In another embodiment, determining a target pressure for the hydraulic system based on the characteristic pressure includes: and carrying out interpolation operation on the plurality of characteristic pressures to obtain the target pressure of the hydraulic system.

Specifically, the processor may perform interpolation operation on the plurality of feature pressures, thereby obtaining a result of the interpolation operation, and take the result of the interpolation operation as the target pressure of the hydraulic system. Further, the interpolation operation may include a linear interpolation operation, and the processor may perform a linear interpolation operation on the plurality of feature pressures, thereby obtaining an average value, and taking the average value as the target pressure of the hydraulic system.

Step S106, obtaining the actual pressure of the hydraulic system.

In particular, the processor may actively acquire or passively receive the actual pressure of the hydraulic system detected by the corresponding pressure detection means.

Step S108, determining a difference between the target pressure and the actual pressure.

Specifically, after obtaining the target pressure under the current load condition, the processor may subtract the target pressure from the actual pressure, so as to obtain a difference value between the target pressure and the target pressure, that is, determine a difference value between the actual pressure and the target pressure of the hydraulic system under the current load condition.

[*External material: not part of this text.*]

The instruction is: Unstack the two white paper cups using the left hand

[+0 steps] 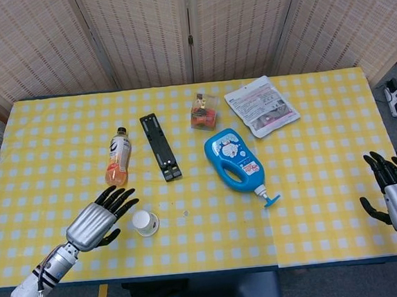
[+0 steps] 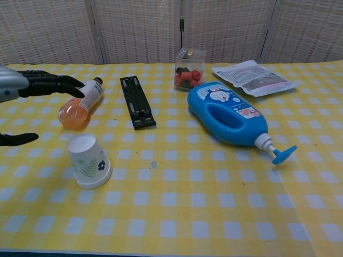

Step S110, controlling the flow rate of the pump according to the difference value to adjust the actual pressure to the target pressure.

Specifically, the processor may control the flow rate of the pump in accordance with the difference between the target pressure and the actual pressure to adjust the actual pressure of the hydraulic system to the target pressure, and when the flow rate of the pump increases, the actual pressure of the hydraulic system increases, and when the flow rate of the pump decreases, the actual pressure of the hydraulic system decreases. That is, when the target pressure is greater than the actual pressure, the flow rate of the pump may be increased to increase the actual pressure, and when the target pressure is less than the actual pressure, the flow rate of the pump may be decreased to decrease the actual pressure, and specific control algorithms may refer to PID algorithms or the like.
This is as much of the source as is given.